Weeks and weeks of glimpses. In a second-story window, in the mirror, at the foot of his bed in the darkest hours before sunrise. Mirages of lost eyes and riotous curls, of long, slender fingers. 

His mind has spent hours straining to collage together all of the momentary sightings, but now that he’s really seeing for the first time, it’s clear that he’d never have been able to put together anything even remotely authentic to what is realized before him.

The ghost haunting Armie’s townhome is closer to a Schiele or a Mucha than anything he’s known of blood and flesh, or of the creeping, soulless ghouls he’s seen on screen. It has a face for marble or stone, young and angular, and lips redder than they have any right to be. Hands that were surely fluent in classical music during their lifetime, each digit narrow and tapered where they rest at its sides. 

A loose, striped sweater and fitted black jeans are incongruous to its ethereal features; the Mona Lisa photoshopped into a contemporary issue of Vogue. But they do add a visual warmth, round out the spirit into something idiosyncratic, far from the standard black suit or Victorian lace that is generally reserved for the visiting dead.

Armie is loathe to make any movement, still angled halfway in the hall, frozen on sight and clutching two dirty mugs from his bedside table that need to be washed. “Don’t be scared.”

“That’s my line,” it says, in a voice as clear as his own. 

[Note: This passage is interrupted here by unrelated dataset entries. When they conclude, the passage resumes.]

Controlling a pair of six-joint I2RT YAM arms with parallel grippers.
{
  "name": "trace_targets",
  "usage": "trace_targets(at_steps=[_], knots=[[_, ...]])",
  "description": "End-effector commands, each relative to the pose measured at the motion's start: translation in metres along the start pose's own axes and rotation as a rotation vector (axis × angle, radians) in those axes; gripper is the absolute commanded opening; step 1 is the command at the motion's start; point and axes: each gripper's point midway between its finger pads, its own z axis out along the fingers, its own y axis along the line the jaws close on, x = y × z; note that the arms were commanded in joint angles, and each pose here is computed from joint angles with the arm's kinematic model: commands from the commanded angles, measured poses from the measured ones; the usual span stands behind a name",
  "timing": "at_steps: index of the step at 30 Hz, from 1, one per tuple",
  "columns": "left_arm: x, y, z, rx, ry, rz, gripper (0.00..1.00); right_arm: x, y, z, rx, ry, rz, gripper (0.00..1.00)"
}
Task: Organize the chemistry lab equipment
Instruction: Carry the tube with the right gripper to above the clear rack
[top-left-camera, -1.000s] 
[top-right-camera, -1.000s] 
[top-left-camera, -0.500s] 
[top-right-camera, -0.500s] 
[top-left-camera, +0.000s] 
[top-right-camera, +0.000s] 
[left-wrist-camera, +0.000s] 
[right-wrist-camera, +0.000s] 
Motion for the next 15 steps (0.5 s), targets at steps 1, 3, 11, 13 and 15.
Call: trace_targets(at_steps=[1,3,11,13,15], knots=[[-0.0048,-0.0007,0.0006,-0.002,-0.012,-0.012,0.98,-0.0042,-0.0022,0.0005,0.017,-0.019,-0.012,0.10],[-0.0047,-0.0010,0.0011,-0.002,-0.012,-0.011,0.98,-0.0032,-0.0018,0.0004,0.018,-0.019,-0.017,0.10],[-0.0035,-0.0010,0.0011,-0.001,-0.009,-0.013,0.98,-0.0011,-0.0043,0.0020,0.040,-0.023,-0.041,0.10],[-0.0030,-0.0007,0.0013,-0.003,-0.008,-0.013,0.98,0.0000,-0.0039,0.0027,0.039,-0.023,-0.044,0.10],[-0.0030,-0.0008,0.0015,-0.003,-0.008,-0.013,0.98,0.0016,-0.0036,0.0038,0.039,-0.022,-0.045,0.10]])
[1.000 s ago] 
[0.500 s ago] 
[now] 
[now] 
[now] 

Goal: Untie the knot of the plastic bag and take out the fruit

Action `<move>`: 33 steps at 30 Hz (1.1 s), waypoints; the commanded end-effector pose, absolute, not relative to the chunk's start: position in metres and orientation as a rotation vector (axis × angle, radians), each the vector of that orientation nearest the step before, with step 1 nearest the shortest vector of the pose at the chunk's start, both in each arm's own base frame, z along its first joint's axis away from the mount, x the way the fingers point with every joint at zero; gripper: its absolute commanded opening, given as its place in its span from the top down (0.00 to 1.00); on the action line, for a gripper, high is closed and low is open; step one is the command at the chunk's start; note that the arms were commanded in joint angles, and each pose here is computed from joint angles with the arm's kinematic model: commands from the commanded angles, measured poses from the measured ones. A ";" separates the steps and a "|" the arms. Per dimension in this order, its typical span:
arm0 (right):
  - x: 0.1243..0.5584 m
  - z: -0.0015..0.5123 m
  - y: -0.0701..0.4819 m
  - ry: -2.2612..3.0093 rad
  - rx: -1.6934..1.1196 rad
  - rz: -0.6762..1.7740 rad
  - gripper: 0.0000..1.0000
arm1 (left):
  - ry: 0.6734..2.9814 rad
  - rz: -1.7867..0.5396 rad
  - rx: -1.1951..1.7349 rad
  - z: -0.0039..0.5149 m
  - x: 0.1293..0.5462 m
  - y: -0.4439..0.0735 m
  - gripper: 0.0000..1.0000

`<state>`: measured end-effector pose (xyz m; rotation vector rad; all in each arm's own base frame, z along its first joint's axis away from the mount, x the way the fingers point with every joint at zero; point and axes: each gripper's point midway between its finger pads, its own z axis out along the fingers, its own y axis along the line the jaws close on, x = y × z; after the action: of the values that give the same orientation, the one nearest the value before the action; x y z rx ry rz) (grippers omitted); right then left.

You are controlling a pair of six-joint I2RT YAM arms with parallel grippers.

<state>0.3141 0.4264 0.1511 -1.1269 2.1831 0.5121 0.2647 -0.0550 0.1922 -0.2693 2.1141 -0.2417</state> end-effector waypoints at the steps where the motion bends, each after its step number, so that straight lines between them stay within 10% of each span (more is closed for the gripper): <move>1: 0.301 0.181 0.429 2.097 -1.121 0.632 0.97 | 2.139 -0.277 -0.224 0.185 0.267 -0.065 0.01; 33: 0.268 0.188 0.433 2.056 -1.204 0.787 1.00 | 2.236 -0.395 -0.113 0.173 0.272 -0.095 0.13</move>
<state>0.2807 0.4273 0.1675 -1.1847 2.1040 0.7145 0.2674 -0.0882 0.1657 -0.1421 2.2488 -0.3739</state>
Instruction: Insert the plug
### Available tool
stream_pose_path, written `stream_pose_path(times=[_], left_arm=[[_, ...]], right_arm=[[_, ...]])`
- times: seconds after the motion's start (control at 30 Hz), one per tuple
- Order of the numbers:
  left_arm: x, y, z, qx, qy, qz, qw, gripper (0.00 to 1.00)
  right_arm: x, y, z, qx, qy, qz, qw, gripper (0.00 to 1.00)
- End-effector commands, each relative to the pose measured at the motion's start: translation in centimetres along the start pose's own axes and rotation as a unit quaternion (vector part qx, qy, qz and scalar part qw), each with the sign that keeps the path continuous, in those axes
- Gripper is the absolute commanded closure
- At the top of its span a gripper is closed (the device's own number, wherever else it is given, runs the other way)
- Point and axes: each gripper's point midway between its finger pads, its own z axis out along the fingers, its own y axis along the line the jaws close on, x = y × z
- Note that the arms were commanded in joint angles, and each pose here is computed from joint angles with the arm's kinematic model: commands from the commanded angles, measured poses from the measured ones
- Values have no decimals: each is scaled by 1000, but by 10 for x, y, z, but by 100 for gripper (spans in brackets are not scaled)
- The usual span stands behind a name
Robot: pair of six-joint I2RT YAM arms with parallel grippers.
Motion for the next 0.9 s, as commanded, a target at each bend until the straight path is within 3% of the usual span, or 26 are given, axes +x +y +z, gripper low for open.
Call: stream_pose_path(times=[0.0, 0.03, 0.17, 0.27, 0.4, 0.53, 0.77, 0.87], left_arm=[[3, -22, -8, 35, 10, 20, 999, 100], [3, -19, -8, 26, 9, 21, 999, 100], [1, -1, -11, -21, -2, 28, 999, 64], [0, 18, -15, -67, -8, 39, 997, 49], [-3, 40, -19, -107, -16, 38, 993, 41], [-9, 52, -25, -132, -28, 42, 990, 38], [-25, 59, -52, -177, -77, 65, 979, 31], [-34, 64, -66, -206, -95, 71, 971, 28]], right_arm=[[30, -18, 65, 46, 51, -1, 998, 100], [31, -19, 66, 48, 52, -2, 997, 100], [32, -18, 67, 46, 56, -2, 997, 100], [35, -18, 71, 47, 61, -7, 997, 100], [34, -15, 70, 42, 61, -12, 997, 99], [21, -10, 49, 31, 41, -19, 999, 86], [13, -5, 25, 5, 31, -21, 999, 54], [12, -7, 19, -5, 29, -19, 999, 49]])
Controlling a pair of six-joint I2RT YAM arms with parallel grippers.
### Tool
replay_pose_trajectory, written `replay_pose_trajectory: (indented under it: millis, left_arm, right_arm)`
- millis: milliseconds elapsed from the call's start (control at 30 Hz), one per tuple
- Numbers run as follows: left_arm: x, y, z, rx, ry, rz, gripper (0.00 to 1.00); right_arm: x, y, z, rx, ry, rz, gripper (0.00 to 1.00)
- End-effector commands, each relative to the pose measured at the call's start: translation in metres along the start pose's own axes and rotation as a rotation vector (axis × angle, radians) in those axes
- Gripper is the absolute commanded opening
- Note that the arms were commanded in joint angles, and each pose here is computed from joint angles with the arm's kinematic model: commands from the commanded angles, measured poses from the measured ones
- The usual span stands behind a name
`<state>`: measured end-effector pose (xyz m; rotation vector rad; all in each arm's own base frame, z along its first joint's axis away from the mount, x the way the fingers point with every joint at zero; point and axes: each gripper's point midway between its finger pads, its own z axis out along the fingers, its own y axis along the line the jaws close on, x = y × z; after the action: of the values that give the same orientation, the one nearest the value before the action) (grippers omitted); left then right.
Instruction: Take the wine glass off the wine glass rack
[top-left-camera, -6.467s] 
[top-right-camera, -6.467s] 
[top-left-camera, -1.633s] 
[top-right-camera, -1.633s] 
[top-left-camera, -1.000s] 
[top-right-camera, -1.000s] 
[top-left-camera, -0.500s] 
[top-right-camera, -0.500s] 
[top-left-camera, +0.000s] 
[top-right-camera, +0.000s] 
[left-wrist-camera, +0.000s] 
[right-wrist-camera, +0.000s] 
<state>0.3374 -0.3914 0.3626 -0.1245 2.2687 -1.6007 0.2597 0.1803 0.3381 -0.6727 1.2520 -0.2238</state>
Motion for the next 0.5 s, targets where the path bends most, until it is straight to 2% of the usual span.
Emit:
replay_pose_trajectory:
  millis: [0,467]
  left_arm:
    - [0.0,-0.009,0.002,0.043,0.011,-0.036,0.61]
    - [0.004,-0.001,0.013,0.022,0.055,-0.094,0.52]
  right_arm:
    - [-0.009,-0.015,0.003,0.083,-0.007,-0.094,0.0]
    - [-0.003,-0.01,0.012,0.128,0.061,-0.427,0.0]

The morning storm outside against the gauze of his white window drapes casts the living room in a sterile haze of grey. 

Armie eases the coffee-ringed mugs onto the floor by his feet, straightens back up empty-handed. “Can I come closer? Would that be alright?”

Contemplation passes over its brow, furrowed then smooth in the span of a second, as though such a request has been anticipated. “Okay.”

As Armie moves further into the room, static nips at his skin, at his dry knuckles and the back of his neck. His brain scrolls through a catalog of questions, but for the moment he is able to smother the urge to ask most of them; his eyes are hungrier than his curiosity. 

Closer up, he is able to feast on every detail that was previously fuzzy and nebulous. 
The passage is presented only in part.